• [TASK REQUIREMENTS]: Beginning with the opening line of the entries, return every line through the one containing "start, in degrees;", both included, and nothing else. Omit pictures.

• [AVAILABLE DATA]:
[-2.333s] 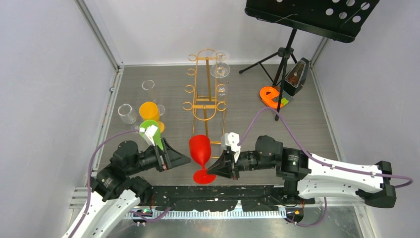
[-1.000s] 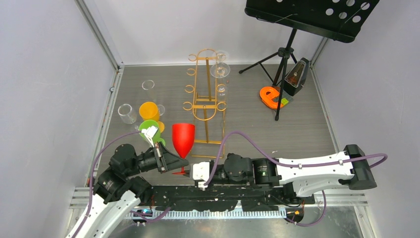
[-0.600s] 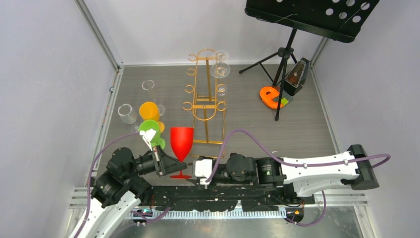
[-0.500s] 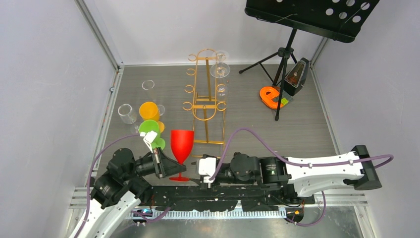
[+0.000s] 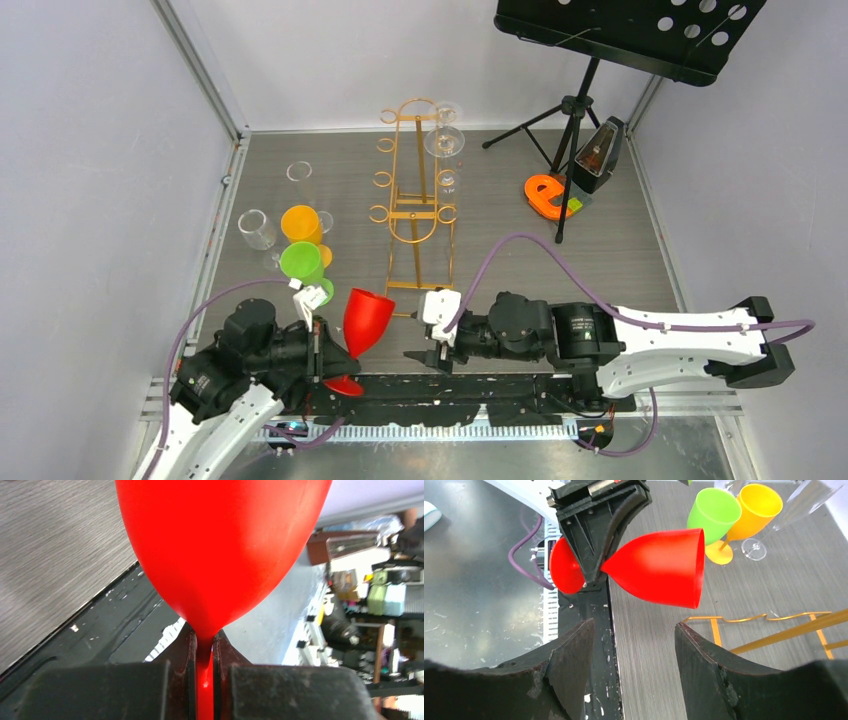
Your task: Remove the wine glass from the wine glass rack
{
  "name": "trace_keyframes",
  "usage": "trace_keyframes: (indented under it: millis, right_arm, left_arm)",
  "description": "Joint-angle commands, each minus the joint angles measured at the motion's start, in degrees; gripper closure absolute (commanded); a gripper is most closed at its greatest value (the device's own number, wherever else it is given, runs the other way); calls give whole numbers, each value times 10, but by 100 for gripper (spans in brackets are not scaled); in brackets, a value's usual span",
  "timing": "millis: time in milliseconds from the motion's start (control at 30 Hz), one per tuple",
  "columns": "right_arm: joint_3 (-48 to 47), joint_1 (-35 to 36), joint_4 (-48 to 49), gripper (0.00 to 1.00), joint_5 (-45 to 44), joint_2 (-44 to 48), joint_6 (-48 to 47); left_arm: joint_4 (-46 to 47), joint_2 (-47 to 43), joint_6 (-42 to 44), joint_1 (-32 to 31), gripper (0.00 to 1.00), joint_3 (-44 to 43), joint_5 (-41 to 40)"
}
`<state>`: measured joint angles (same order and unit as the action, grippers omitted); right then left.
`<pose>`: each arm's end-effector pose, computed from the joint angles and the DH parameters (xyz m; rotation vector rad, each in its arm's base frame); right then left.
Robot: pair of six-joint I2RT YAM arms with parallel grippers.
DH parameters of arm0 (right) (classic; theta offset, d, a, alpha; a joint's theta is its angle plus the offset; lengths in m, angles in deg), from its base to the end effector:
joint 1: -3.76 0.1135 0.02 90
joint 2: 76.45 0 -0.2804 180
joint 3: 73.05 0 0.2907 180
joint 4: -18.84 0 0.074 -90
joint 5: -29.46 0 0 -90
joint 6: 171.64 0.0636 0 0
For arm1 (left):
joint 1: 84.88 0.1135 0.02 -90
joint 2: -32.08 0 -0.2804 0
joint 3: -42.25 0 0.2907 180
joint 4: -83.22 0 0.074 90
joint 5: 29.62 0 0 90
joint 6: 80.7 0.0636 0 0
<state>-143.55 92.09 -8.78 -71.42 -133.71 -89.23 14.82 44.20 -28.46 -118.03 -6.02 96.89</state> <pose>0.0203 0.2830 0.3820 -1.3108 1.3701 0.8132 0.0516 -0.0789 0.2771 0.3265 2.3218 -1.3577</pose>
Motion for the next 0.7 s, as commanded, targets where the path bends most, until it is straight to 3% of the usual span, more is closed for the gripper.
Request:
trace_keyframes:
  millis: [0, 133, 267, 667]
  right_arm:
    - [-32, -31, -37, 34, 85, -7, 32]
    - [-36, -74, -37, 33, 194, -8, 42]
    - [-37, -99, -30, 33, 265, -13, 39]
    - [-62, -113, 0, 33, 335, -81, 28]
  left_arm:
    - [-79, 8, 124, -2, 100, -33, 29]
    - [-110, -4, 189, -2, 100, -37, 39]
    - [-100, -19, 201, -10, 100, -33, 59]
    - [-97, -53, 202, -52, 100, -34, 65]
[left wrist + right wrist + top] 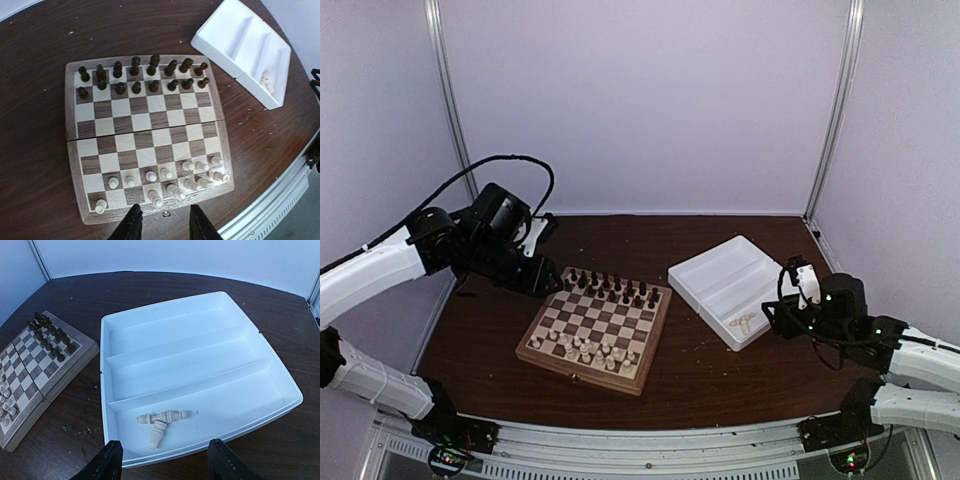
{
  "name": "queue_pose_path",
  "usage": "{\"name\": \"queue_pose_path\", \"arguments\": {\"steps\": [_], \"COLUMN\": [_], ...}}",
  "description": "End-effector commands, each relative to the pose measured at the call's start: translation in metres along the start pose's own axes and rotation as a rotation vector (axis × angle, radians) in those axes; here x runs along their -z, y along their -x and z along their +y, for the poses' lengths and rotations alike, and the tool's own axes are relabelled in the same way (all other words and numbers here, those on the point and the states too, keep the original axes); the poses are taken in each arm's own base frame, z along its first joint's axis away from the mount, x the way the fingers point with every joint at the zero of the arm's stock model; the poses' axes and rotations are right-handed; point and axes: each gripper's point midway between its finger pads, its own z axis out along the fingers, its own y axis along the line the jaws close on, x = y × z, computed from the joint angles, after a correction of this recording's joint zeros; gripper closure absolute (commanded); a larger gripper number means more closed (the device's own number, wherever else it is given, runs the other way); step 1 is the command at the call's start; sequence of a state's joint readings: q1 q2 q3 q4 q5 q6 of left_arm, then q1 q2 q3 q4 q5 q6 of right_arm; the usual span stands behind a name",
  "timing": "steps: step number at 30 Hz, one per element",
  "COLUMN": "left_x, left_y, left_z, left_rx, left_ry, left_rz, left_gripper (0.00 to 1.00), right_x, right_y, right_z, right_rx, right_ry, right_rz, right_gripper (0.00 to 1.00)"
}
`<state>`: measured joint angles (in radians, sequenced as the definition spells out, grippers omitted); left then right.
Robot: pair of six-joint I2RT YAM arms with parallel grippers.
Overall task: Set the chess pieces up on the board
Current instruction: Pick up the chess piece from the storage box.
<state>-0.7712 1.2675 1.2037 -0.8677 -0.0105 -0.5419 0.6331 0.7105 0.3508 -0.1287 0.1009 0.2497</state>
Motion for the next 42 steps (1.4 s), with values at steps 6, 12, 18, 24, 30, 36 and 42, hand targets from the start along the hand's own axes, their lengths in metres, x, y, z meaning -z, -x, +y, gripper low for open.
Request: {"name": "queue_pose_path", "arguments": {"steps": [6,12,18,24,30,36,42], "left_x": [0.038,0.046,0.058,0.068,0.072,0.071,0.056], "left_y": [0.026,0.016,-0.001,-0.020,-0.033,-0.036,-0.030], "left_z": [-0.045,-0.044,-0.040,-0.037,-0.040,-0.044,-0.046], "left_rx": [-0.068,-0.065,-0.061,-0.038,-0.023,-0.015,0.029], "left_ry": [-0.303,-0.330,-0.356,-0.386,-0.432,-0.457,-0.452], "left_rz": [-0.244,-0.265,-0.275,-0.255,-0.229,-0.205,-0.195], "left_gripper": [0.65,0.63,0.61,0.59,0.59,0.58,0.58], "right_x": [0.000,-0.001,-0.002,-0.004,-0.001,0.002,0.000], "right_y": [0.006,0.005,0.005,0.004,0.006,0.007,0.006], "right_z": [0.003,0.004,0.006,0.005,0.006,0.004,0.009], "right_rx": [0.002,0.004,0.007,0.008,0.004,-0.002,0.006], "right_ry": [0.016,0.021,0.029,0.025,0.031,0.030,0.055], "right_rz": [-0.026,-0.023,-0.021,-0.016,-0.028,-0.047,-0.035], "right_gripper": [0.39,0.39,0.38,0.39,0.38,0.38,0.39]}}
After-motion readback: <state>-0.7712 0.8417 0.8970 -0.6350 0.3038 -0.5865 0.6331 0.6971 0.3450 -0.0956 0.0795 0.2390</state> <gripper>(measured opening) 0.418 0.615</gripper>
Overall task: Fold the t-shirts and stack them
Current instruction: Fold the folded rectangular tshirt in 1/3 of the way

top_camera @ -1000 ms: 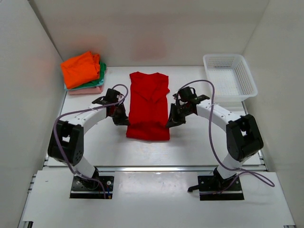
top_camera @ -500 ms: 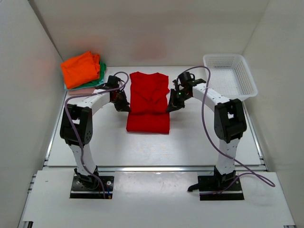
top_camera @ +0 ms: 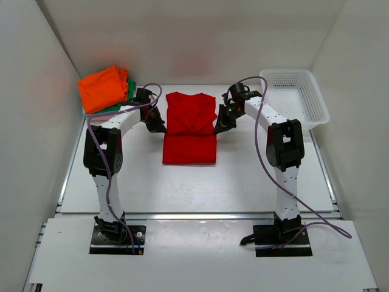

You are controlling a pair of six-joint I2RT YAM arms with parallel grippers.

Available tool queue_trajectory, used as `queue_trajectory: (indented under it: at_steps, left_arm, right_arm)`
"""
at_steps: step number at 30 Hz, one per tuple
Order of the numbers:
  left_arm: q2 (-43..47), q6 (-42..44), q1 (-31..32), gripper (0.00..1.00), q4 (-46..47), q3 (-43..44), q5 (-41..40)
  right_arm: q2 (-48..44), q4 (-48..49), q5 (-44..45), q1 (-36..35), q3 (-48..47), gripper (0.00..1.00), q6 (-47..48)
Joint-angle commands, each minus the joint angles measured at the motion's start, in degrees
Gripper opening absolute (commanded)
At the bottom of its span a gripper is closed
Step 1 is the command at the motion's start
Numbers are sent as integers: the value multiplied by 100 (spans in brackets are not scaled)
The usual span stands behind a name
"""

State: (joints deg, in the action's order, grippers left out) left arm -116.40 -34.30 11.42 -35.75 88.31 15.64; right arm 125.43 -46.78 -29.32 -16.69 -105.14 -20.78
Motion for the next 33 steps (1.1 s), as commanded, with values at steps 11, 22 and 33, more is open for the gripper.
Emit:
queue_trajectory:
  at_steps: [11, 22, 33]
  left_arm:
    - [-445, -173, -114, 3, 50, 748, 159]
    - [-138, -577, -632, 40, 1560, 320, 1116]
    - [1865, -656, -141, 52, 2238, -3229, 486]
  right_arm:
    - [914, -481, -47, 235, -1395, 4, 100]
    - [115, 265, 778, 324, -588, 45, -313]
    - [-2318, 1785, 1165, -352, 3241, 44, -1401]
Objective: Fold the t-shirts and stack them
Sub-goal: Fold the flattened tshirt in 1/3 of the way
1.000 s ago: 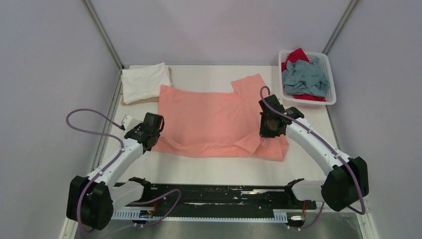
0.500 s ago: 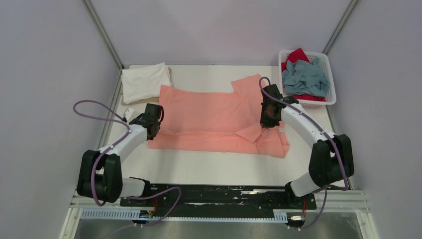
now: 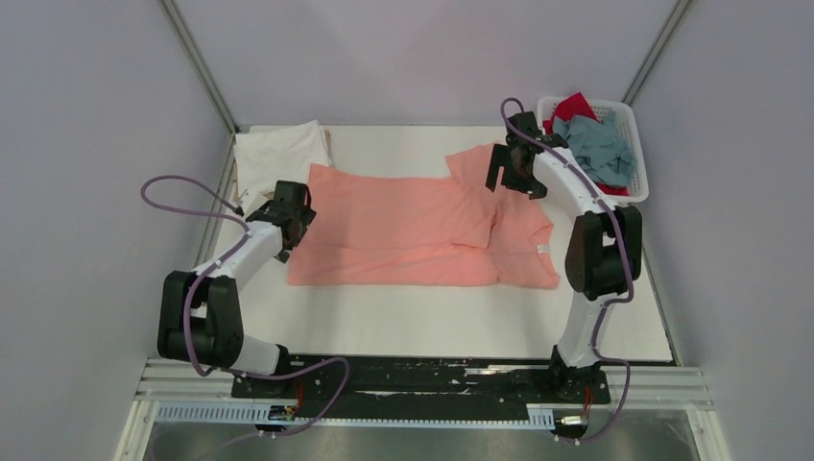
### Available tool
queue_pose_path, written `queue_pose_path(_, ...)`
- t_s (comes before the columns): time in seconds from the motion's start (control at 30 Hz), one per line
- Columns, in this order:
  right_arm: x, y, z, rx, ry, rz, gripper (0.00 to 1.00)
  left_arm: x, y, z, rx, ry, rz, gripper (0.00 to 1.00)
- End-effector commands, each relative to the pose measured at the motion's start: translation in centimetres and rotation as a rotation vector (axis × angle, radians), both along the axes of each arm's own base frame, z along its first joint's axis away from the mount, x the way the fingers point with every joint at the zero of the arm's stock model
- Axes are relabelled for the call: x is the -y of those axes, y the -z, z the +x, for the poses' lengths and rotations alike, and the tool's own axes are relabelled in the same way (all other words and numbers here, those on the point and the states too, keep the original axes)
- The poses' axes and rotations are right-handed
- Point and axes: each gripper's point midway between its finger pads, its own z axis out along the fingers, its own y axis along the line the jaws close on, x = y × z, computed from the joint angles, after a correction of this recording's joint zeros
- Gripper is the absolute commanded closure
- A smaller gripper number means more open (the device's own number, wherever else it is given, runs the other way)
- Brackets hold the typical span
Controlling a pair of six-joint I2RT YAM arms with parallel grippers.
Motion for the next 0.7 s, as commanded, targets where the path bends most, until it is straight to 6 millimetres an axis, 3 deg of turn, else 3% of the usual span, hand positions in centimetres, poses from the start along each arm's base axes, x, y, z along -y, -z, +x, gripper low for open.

• [TASK RESPONSE]:
[-2.333s] 
[-1.000s] 
[-0.600s] 
[-0.500s] 
[+0.000s] 
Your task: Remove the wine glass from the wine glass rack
{
  "name": "trace_keyframes",
  "usage": "trace_keyframes: (indented under it: millis, right_arm, left_arm)",
  "description": "Joint-angle commands, each minus the joint angles measured at the motion's start, in degrees; gripper closure absolute (commanded); a gripper is most closed at its greatest value (the device's own number, wherever else it is given, runs the other way); calls give whole numbers, each value times 10, but by 100 for gripper (spans in brackets are not scaled); in brackets, a value's usual span",

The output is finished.